In the end, your real reward is when their courage and assertiveness grows. But even better, when you get the peace of mind knowing they will always have friends and relationships based on kindness and respect!
Could you just imagine if all our kids in middle school and high school did this?
Yours for stronger kids,
Here is the email from one of our wonderful karate moms:
I wanted to send you a short note to let you know that "It works!" I mentioned it briefly at the dojo but I wanted to give you the details of an example of Ava standing up for herself in school. The other morning before school, she was kind of moping around and said, "Mom, can you ask Mrs Smith (her teacher) to tell Kevin to stop teasing me?". I asked Ava what was going on and she said that Kevin, who sits directly in front of her, often will turn around when the teacher isn't looking and pull down his mask to "tease" her.
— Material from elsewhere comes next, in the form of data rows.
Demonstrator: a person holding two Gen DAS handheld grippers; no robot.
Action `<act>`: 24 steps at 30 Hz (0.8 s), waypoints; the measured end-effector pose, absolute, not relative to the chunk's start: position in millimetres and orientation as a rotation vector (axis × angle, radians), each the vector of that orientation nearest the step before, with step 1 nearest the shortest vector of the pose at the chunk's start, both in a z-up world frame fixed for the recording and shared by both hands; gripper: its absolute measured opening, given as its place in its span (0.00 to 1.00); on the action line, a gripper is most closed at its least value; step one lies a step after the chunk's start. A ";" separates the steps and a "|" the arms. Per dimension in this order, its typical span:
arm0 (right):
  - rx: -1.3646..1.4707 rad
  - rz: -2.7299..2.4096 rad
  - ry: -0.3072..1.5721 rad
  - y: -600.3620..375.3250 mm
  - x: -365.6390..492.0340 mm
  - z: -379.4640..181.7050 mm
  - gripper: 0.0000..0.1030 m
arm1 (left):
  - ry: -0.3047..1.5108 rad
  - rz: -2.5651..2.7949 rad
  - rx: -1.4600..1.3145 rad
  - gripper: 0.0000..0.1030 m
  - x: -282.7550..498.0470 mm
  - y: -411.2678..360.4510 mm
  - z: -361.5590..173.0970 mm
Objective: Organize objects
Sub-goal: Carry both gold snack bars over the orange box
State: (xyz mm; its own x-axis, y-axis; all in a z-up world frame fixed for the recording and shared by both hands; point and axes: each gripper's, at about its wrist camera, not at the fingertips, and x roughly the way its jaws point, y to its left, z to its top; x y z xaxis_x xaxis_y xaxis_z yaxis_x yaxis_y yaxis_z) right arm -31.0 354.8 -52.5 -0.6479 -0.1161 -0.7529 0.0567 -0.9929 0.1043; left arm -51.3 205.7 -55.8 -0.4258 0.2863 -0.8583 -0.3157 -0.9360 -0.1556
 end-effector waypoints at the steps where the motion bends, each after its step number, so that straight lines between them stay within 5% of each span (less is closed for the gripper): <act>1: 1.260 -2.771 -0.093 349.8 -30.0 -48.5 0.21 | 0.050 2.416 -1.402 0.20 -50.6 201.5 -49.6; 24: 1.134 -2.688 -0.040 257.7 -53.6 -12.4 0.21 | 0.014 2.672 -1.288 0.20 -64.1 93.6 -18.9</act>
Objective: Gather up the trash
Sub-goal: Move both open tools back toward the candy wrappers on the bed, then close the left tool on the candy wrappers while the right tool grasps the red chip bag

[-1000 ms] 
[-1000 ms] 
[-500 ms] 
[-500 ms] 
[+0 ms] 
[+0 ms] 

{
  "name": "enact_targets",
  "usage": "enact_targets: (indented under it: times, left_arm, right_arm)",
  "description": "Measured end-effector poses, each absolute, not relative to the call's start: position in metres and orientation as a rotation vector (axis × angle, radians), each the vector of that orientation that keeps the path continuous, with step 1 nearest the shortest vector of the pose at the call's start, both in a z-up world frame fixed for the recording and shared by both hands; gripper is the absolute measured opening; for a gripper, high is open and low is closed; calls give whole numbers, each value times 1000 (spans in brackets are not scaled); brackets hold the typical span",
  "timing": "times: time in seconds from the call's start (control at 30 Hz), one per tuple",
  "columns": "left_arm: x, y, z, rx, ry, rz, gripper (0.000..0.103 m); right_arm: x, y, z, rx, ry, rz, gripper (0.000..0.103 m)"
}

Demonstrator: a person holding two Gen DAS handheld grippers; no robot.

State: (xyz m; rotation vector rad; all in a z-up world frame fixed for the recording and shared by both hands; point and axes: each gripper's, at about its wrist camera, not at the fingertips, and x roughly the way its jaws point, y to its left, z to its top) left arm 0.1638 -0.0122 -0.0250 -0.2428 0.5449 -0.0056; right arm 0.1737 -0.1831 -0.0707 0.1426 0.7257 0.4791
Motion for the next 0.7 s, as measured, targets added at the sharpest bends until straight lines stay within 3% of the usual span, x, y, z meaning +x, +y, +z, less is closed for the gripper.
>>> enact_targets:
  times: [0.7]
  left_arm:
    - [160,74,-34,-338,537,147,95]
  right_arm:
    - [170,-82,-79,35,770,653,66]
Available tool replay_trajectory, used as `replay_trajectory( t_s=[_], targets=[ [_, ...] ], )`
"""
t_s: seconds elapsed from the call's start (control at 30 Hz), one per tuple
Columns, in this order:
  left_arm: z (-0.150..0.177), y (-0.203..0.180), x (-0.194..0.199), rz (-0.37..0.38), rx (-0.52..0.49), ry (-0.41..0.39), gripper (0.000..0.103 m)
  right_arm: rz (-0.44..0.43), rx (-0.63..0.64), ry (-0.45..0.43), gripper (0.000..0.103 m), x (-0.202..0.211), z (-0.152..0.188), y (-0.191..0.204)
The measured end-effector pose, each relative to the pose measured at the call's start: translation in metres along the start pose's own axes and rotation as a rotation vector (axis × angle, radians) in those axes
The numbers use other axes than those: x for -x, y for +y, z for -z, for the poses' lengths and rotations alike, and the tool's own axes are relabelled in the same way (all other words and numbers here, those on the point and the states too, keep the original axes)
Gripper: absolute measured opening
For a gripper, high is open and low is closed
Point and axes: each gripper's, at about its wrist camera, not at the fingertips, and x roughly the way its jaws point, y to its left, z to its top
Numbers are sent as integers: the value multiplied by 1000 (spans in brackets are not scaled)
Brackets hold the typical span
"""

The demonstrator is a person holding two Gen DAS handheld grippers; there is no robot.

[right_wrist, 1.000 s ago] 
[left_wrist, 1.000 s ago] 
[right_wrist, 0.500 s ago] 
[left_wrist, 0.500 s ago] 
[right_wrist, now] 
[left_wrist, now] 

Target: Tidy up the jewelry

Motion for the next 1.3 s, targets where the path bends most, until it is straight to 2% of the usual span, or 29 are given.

I assured her that I will always help her to resolve big problems and then I asked her if she thought that this was a big problem. A light bulb went off and her face lit up. We talked about how she could apply her karate training to resolve her situation at school. It worked! She took her words and confidence to school that day. Her body language as she ran off the bus that afternoon said it all. She was very proud of herself for handling the situation. Ava said, " Kevin even asked if I would play with him at recess." I'm a proud mama too:)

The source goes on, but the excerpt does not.